Find all the lines in the material below with the word "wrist", and copy them.

#####

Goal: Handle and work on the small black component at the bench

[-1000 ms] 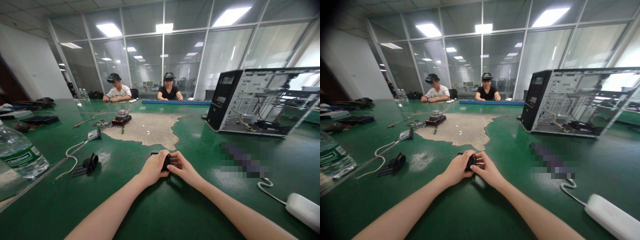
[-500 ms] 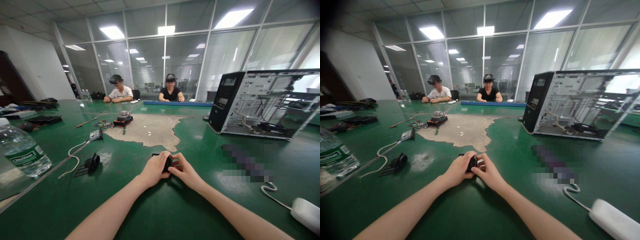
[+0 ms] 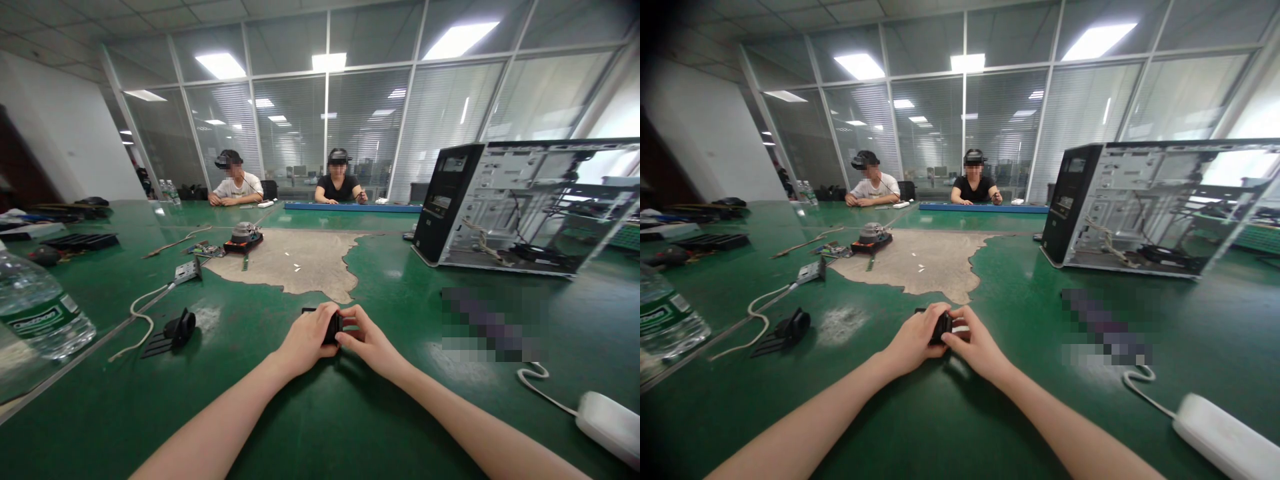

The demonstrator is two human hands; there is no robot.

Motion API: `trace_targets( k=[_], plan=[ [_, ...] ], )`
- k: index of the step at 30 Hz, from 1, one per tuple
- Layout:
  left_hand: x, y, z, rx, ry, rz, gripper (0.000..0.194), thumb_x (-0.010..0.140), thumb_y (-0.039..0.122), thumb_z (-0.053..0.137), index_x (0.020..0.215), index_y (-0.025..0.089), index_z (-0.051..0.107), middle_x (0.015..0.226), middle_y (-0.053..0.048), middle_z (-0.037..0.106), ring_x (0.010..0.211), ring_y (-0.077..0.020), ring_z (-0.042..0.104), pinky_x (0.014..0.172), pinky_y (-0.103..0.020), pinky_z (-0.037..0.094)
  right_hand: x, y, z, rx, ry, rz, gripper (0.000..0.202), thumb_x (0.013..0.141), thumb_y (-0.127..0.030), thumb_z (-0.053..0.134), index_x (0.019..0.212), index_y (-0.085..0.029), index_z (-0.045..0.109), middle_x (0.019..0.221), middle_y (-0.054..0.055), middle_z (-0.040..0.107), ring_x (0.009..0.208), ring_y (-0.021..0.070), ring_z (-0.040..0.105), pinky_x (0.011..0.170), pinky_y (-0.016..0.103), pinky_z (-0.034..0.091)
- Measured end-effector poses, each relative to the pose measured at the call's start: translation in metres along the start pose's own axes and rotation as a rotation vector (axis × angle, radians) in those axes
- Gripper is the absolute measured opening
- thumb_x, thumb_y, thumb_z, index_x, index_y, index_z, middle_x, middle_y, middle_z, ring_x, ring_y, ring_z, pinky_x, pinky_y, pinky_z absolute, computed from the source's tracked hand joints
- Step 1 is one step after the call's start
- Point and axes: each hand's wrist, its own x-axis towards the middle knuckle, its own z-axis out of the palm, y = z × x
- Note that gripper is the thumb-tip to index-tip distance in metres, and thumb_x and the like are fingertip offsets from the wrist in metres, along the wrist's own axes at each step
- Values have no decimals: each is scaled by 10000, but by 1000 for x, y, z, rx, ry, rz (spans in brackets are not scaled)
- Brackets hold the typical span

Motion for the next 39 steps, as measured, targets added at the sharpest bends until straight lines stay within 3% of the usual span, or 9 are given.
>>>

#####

## ANSWER FOR THIS EXERCISE
- Point and axes: each hand's wrist, its own x-axis towards the middle knuckle, its own z-axis out of the palm, y = z × x
- Note that gripper is the thumb-tip to index-tip distance in metres, and thumb_x and the like are fingertip offsets from the wrist in metres, along the wrist's own axes at each step

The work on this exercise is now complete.